Magnetic bead-based purification has multiple advantages—it eliminates the need for cell removal, avoids clogging, and allows simultaneous processing. While sequential workflows exist, there’s no reason not to go parallel with the right equipment. Although we had one magnetic bead purification instrument, its throughput was limited to 40–60 samples per day and required manual intervention after elution. It also lacked full automation.

What we needed was a fully automated solution that could process up to 150 samples per day—ideally producing eluted protein directly into 96-well plates for easier handling and logistics.

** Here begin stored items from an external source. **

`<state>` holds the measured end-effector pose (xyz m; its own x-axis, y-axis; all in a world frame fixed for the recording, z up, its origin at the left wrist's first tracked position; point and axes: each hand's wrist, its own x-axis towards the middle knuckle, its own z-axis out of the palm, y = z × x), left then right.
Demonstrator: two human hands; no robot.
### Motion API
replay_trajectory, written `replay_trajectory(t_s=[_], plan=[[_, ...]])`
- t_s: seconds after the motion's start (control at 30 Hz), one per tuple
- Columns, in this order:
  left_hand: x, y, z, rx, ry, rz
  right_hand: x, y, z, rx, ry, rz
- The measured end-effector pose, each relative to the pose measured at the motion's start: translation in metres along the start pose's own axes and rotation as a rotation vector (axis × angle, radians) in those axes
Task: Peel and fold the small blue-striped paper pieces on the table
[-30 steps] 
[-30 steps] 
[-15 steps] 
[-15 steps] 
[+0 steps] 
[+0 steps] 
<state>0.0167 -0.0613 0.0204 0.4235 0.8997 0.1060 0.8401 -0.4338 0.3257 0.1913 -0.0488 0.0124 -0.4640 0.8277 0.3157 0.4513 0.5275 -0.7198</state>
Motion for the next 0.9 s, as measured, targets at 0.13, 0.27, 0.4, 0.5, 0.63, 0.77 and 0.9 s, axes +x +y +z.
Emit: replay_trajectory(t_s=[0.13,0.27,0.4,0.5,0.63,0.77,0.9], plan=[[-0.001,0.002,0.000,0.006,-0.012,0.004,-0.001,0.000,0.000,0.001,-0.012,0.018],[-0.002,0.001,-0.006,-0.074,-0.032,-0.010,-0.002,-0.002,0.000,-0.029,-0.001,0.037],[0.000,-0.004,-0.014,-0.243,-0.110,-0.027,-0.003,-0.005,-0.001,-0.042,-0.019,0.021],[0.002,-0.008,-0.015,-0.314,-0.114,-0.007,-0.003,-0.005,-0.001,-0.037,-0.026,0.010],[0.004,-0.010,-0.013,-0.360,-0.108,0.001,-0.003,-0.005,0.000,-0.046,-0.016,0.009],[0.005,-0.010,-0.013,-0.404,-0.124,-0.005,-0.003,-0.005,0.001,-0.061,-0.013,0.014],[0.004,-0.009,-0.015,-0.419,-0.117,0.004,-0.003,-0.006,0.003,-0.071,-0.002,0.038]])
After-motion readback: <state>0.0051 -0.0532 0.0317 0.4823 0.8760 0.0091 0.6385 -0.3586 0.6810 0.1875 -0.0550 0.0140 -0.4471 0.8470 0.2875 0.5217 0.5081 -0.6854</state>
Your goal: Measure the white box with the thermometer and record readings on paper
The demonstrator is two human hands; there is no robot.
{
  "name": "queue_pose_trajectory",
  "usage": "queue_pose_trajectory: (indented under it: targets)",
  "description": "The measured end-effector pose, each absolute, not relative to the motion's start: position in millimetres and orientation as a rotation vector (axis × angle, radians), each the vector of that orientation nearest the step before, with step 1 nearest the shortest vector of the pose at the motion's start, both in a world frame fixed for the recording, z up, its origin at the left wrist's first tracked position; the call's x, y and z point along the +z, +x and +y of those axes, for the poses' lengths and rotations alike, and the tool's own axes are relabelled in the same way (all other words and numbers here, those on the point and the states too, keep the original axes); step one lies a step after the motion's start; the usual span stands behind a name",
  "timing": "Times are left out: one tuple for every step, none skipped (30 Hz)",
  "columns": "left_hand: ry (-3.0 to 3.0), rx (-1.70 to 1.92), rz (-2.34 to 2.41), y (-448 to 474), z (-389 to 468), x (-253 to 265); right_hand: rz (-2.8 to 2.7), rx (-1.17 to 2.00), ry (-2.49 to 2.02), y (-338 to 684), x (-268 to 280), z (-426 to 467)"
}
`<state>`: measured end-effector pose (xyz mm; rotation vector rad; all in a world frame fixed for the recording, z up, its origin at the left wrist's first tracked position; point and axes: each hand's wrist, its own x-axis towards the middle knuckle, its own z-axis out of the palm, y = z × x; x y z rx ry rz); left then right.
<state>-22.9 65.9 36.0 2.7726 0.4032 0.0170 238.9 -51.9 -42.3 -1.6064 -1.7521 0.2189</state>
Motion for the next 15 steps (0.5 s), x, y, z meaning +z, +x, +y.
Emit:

At that time, through conferences and networking, we learned that Dynamic Devices was developing a new instrument called the MagLynx, specifically designed for high-throughput magnetic bead-based purification. We were fortunate to partner with them and test this alpha instrument for our bioreactor workflows.

The MagLynx uses a standard LM900 deck outfitted with multiple I-Mag Zs, labware holders, and pipetting tools. The deck includes custom-printed holders for our bioreactors—thanks to Scott, who iterated several 3D-printed versions to accommodate varying Falcon tube geometries.

The system includes an NCPA-compatible head for aspiration, sparging, and wash buffer dispensing, and a six-channel pipetting head capable of handling elution buffers and transferring eluates to 96-well plates. The I-Mag Zs raise the beads to the tube walls, clearing the bottom for media and cell aspiration, followed by wash buffer application through dedicated ports.

For our protein A purifications, we use PBS as the wash buffer. From experience, I knew not all magnetic beads behave equally—especially regarding incubation time required for complete binding.

To test this, we produced a large batch of antibody and compared standard ÄKTA purification to mag bead protocols with varying incubation times: 2, 4, and 24 hours. We observed a near-linear increase in recovery with longer incubation, with the 24-hour samples yielding about 70% more protein than ÄKTA—even after accounting for ÄKTA losses.

But yield alone isn’t enough—quality matters. We ran analytical SEC, SDS-PAGE, and endotoxin testing. The MagLynx-purified proteins had SEC profiles nearly identical to ÄKTA, and SDS-PAGE showed comparable purity, with only minimal contaminants. Endotoxin levels were manageable with weekly sodium hydroxide washes.

Another advantage: the magnetic beads we use are reusable, unlike single-use resin-filled tips. This not only improves cost-efficiency but also supports scalability.

Finally, because we work with diverse antibody formats—not just human IgG1 and IgG4—we tested MagLynx with various species and isotypes. We spiked pre-purified proteins into media with magnetic beads and ran them through the MagLynx workflow.